Dutch Bros is pairing that operating focus with a growth algorithm and new product energy. Management reaffirmed a long-term plan targeting 20 percent annual revenue growth and 30 percent store-level margins, translating to over 20 percent annual adjusted EBITDA expansion. In Q1, revenues climbed 30.8 percent to $464.4 million and adjusted EBITDA rose 26.2 percent to $79.4 million, prompting an uptick in openings guidance to at least 185 shops from 181. The strategy assumes single-digit same-store sales lifts fully funded by free cash flow, which management anticipates will remain positive in 2026 and beyond. In May, the company launched “Myst Energy Refreshers,” its first plant-powered, carbonated drink line under 100 calories, as a complement to “Rebel” energy beverages that drive 25 percent of system sales.
Margins remain a live question for every player.

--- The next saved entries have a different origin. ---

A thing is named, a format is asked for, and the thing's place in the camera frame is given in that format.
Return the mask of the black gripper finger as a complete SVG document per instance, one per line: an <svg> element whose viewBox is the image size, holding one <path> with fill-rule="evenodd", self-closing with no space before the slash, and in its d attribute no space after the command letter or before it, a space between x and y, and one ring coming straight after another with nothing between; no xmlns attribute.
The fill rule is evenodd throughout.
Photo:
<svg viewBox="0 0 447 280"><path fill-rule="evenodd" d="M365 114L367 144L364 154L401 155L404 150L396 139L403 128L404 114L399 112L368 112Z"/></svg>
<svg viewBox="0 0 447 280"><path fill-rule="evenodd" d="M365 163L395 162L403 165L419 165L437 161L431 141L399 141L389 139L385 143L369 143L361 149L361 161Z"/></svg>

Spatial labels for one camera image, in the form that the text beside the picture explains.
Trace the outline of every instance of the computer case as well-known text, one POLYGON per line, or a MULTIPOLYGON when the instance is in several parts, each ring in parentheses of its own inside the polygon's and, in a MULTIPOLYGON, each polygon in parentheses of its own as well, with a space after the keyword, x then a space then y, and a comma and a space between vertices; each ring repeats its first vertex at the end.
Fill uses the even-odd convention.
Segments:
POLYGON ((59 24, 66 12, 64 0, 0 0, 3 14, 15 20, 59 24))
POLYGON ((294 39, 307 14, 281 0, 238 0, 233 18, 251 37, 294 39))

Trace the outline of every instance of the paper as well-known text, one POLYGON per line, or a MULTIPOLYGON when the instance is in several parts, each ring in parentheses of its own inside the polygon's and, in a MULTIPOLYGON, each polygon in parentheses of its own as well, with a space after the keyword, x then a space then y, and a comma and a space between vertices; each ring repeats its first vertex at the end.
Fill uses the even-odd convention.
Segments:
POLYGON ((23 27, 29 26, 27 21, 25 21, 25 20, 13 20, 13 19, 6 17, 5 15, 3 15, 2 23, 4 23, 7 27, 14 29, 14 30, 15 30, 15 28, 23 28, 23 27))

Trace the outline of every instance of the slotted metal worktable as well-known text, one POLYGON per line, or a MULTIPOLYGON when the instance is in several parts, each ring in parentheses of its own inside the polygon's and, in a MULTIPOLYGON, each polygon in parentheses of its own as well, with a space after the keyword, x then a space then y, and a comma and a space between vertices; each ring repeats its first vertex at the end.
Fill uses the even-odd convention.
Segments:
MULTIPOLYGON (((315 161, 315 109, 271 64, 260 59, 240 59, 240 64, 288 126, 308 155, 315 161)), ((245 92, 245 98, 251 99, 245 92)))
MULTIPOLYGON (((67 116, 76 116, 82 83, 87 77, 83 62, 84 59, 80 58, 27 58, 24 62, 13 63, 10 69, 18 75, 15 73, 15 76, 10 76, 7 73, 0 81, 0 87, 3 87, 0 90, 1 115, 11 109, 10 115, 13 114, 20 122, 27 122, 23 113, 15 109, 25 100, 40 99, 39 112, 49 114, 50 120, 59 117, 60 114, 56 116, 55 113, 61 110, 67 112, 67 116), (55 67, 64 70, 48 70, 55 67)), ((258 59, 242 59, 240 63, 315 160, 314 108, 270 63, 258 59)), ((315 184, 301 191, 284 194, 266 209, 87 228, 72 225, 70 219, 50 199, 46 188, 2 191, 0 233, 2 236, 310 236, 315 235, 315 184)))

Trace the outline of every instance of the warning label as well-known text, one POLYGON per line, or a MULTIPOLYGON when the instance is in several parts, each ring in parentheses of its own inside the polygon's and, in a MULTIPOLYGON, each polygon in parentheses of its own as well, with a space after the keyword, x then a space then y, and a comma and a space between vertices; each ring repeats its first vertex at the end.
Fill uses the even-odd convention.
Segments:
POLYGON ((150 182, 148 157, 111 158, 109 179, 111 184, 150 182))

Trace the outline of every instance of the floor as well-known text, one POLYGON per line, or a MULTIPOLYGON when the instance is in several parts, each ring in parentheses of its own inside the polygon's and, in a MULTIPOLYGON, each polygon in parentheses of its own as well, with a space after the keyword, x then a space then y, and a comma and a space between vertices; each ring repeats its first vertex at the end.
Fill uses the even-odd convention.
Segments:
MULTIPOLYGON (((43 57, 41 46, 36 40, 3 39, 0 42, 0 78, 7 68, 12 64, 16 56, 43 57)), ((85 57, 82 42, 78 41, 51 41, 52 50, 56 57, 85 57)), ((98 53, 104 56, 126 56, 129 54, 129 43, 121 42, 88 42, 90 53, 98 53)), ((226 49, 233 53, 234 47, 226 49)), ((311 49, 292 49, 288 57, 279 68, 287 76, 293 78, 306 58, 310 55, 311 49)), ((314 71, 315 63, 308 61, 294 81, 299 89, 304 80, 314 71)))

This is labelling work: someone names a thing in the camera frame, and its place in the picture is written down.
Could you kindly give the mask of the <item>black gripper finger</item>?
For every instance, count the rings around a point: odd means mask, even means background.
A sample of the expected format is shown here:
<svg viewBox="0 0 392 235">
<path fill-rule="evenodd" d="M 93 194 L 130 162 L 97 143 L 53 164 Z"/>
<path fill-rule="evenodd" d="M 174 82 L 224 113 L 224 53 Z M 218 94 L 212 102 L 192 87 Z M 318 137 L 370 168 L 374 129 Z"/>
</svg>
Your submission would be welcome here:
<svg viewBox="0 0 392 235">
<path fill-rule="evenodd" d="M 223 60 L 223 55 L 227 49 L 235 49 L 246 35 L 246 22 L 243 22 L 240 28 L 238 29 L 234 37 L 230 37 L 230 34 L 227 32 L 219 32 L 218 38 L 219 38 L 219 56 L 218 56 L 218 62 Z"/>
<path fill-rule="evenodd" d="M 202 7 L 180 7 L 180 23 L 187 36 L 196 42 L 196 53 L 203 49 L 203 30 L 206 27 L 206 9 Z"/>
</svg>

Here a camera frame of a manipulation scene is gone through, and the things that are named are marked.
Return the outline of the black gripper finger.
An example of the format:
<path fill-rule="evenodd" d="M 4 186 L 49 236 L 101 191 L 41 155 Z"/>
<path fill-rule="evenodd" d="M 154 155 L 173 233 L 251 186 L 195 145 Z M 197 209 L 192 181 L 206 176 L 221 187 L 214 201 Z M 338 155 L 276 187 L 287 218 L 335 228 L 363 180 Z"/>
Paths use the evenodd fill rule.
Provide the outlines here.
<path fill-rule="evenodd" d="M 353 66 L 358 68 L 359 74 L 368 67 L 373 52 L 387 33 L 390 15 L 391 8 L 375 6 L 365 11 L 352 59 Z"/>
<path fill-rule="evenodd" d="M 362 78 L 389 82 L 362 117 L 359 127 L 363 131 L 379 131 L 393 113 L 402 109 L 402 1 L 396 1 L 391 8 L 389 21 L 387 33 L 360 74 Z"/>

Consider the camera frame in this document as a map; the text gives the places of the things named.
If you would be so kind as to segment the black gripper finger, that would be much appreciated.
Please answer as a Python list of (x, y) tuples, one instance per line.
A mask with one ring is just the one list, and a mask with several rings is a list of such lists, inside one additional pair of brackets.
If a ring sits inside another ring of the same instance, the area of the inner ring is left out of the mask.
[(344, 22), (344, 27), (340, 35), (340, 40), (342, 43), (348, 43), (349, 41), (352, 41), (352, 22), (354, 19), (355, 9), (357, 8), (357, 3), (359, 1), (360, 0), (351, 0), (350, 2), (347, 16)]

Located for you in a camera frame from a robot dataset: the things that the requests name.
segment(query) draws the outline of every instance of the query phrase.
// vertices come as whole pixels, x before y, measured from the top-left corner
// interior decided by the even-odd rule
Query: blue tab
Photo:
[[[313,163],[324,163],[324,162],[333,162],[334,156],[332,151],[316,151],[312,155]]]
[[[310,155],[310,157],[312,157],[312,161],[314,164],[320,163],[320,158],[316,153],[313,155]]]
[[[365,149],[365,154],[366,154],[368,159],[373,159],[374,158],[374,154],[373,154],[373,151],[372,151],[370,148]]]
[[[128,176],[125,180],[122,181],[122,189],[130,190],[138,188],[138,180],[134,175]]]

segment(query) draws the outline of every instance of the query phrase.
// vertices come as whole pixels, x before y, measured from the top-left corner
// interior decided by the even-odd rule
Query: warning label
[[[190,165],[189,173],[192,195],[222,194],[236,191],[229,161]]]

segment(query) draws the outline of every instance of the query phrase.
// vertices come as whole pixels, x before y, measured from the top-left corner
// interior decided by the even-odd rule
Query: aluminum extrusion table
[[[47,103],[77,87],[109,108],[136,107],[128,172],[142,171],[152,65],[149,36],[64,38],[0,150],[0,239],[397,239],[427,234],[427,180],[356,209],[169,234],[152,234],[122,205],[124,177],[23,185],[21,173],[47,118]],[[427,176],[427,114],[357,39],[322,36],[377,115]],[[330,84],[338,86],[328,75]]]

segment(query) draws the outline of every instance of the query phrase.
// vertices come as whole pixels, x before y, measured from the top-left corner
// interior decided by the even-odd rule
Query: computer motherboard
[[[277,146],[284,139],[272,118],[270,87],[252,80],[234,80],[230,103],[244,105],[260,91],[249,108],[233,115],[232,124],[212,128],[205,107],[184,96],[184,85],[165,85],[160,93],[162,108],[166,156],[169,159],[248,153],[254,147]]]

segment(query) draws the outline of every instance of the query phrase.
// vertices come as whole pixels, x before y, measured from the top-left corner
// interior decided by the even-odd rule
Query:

World Coffee Portal cautions that green-bean prices, rent inflation, and supply-chain disruptions are dampening profitability even as outlet count rises. Labor represents 35 to 45 percent of coffee shop revenue, a pressure point that explains the rush into forecasting and scheduling tools. McDonald’s Colorado pilot of specialty beverages introduces a potential wild card.
Dutch Bros asserts no immediate impact, but the broader effect on customer trial and category share warrants vigilance. Starbucks plans further expansion under its “Back to Starbucks” turnaround strategy, and Dunkin’s 10,000th U.S. shop underscores the strength of drink-led formats.
The field is widening, not narrowing. Dutch Bros is leaning into people-centric corporate expansion.
7 Brew is betting on white-space franchising with big AUVs. With consumer appetite for convenience still growing, and capacity needs that could add roughly 20,000 coffee shops over the next decade, the race now hinges on real estate discipline, product diversification, and AI-driven labor precision. The brands that marry speed with a consistent guest handoff will keep their spot at the front of the pack.